Some of us might be bewildered by what happened in Parliament last week, when a motion was tabled to discuss at length about the Accounting General’s investigation into the finances of Aljunied Hougang Punggol East Town Council.
Two whole days were spent niggling over the finances of a single town council, with various Ministers taking the stand to chastise, lambast, accuse and denigrate the effectiveness and integrity of the Workers’ Party Members of Parliament in charge of AHPETC, who then had to defend themselves against these allegations.
That was followed up by countless media reports, and even all the way to this week, we can hear the topic being discussed on national radio. The circus continues.
With such a big fuss, what exactly was the issue about, you might ask?
The Minister for National Development Mr Khaw Boon Wan would have you believe that it was about transparency and accountability. Much was said about how AHPETC was not able to cobble together a proper audit report, the figures were all in a mess, and how the way its managing agent attended to the affairs of the town council was anything but lawful.
Indeed, AHPETC has a lot to answer for. The dearth of any managing agent or existing company willing to take up contracts run by opposition party town councils might mean the need for the party to appoint a preferred vendor that has little experience in running such affairs, but it then becomes the party’s obligation to ensure that nothing should ever slip through the cracks.
This has nothing to do with the risk of being picked on by their opposition, but the simple need to break in new vendors and ensure they can more than adequately comply with existing regulations.
Yet for all the accountably owing, is this issue worthy of time in Parliament and national media? In truth, AHPETC needs to address the concerns of its residents in how their money had been used. This issue is at best a municipal one, hardly worth a two-day debate in the House.
In spite of all the red marks AHPETC received in its annual town council audits by MND, to question the effectiveness of its leaders is very different from questioning their integrity. In fact, putting the same spotlight of scrutiny that AGO had on any other town council might have yielded similar results.
What is of national concern, however, was not given the air time it deserves in Parliament. We are talking about many millions more, given to the government led by the ruling People’s Action Party for the management of the nation, yet with clear transgressions of proper accountability. We are talking about yet another report by AGO, this time on the financial irregularities in government agencies. This is not money given to one town council, but money that an entire nation of tax-payers had entrusted to the government. Were any of these financial issues debated as robustly as AHPETC’s finances?
We should also note that Mr Khaw’s own Ministry had more recently been called into question for oversights in tendering the Fernvale temple and columbarium.

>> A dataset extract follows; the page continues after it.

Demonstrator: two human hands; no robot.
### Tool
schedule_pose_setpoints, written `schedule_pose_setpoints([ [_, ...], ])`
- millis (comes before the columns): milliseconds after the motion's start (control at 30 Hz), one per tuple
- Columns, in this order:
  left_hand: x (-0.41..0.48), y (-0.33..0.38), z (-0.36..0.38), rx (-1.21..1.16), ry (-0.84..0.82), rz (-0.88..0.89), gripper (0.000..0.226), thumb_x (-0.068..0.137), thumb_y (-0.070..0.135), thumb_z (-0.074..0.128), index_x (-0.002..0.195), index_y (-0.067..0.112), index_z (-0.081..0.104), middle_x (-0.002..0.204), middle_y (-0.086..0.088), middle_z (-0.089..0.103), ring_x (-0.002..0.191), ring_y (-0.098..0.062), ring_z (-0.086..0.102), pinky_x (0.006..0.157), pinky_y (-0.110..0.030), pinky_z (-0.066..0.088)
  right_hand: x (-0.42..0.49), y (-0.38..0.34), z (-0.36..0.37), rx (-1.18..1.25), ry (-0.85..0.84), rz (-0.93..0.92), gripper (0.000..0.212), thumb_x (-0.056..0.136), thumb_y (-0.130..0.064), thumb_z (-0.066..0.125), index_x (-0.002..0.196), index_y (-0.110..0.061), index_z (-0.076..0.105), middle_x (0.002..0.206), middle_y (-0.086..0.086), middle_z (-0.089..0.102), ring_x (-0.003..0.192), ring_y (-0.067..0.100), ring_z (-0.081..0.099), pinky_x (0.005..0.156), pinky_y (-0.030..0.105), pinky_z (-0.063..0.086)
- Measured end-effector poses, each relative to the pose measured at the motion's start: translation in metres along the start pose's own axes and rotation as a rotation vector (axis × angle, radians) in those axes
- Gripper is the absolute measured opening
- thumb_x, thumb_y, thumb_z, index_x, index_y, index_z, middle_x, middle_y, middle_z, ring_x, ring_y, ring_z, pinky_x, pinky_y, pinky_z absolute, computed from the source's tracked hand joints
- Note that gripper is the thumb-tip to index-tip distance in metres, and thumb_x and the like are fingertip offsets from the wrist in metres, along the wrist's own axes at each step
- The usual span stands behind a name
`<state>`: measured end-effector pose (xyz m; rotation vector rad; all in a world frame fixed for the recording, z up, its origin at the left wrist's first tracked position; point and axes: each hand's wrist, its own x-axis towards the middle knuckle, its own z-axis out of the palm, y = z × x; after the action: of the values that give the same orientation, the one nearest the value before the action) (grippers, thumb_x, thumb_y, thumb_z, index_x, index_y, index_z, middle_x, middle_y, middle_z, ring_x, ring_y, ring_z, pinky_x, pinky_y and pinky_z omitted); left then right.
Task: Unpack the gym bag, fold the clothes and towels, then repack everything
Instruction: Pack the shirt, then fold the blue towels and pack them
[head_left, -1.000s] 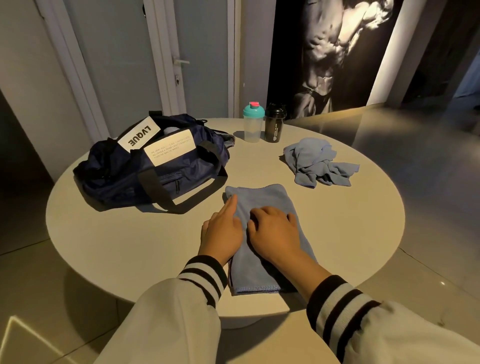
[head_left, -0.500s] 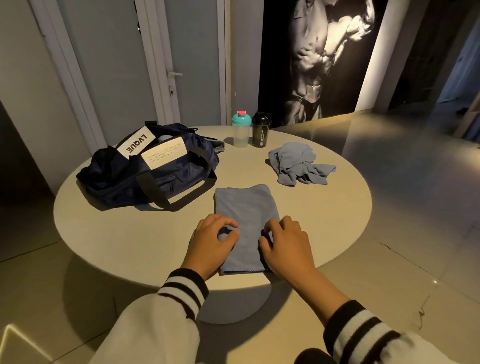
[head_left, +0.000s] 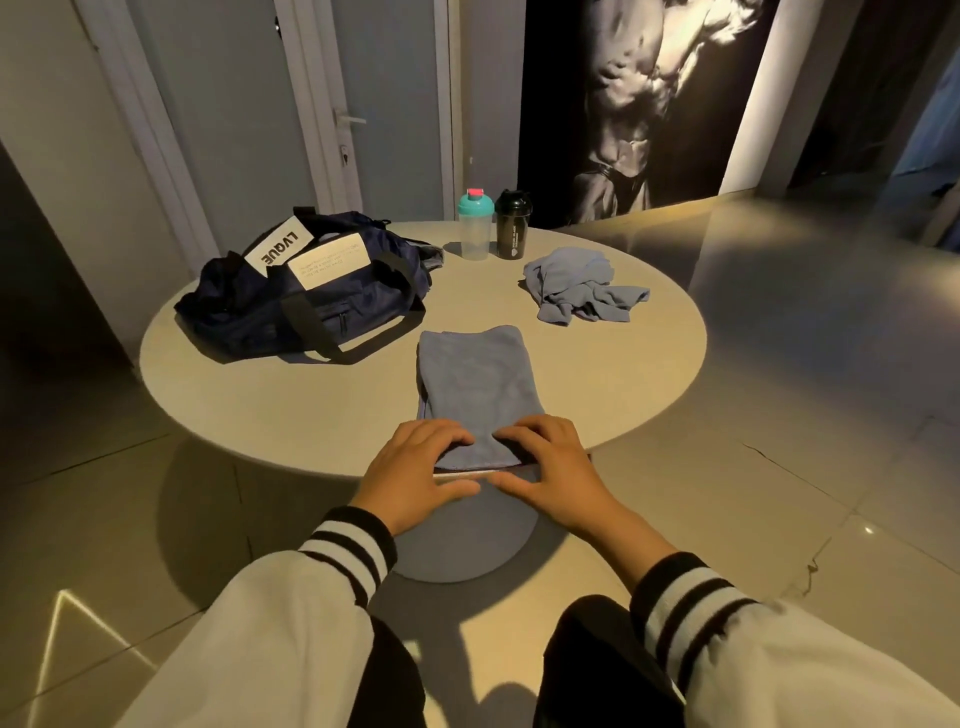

Amazingly, Mr Khaw was allowed to explain this away by making references to, of all things, Chinese folklore.
My intention in drawing up these examples is not to heap it on Mr Khaw or do a tit-for-tat, but to ask, really, what should Parliament be focusing on?
Yet another rationale for focusing on AHPETC was given by Education Minister Heng Swee Keat, who opined that it was about serving the interests of residents well. Mr Heng also went as far as to make unsubstantiated claims that WP MPs have been avoiding residents’ queries on the issue during their walkabouts.
Oddly, a recent media report on radio, where reporters actually went to the Aljunied ward to talk to residents to get their views on the issue, indicated that residents generally trust AHPETC to do the right thing, and indeed, their neighbourhoods are no worse than before despite the fracas.
That aside, it is perhaps a tad contradictory that the actions by Mr Heng’s colleague should disagree with his concerns for the residents. For all the review to the Town Council Act that Mr Khaw had promised, his Ministry’s decision on the matter was to withhold about S$7 million of service and conservancy charges grants for the financial year 2014 from AHPETC until it can fill in the gaps for its finances.
Is this withholding of funds meant to penalise AHPETC, or to punish the residents? Where exactly is PAP’s focus on this issue? Has it lost focus, or did it have any to begin with?
In net effect, the berating of AHPETC using precious time in Parliament was not about accountability. It was also not about the rights of citizens, as the actions of MND have proved. But if it was about politics, then it was clearly not the smart kind.
Indeed, Mr Heng had claimed that the issue was not about partisan politics. Perhaps he was right. Partisan politics would require that you put in some effort to defend your party’s interest against your opponent. What we saw in Parliament last week was little more than the PAP going for WP’s jugular, completely disregarding that the ground had already been stained with its own blood.
PAP, in letting its key office holders loose to freely attack WP, need to realise that the residents of Alijunied, Hougang and Punggol East did not vote in WP because they wanted MPs who are fantastic at running their estates. By PAP’s own admission – and in case it has forgotten – WP won because voters wanted WP to be their voice in Parliament.
Last week, voters saw that voice being drowned out in Parliament and in media. One can only wonder what their reaction might be, come the next general elections.
If this had been about projecting a positive perception among the electorate, WP might have taken a bruising, but it was surely the PAP that has bashed itself to a pulp. But of course, it is not. It has been about, and will always be told to be about, public accountability and the interest of residents – if you would believe it.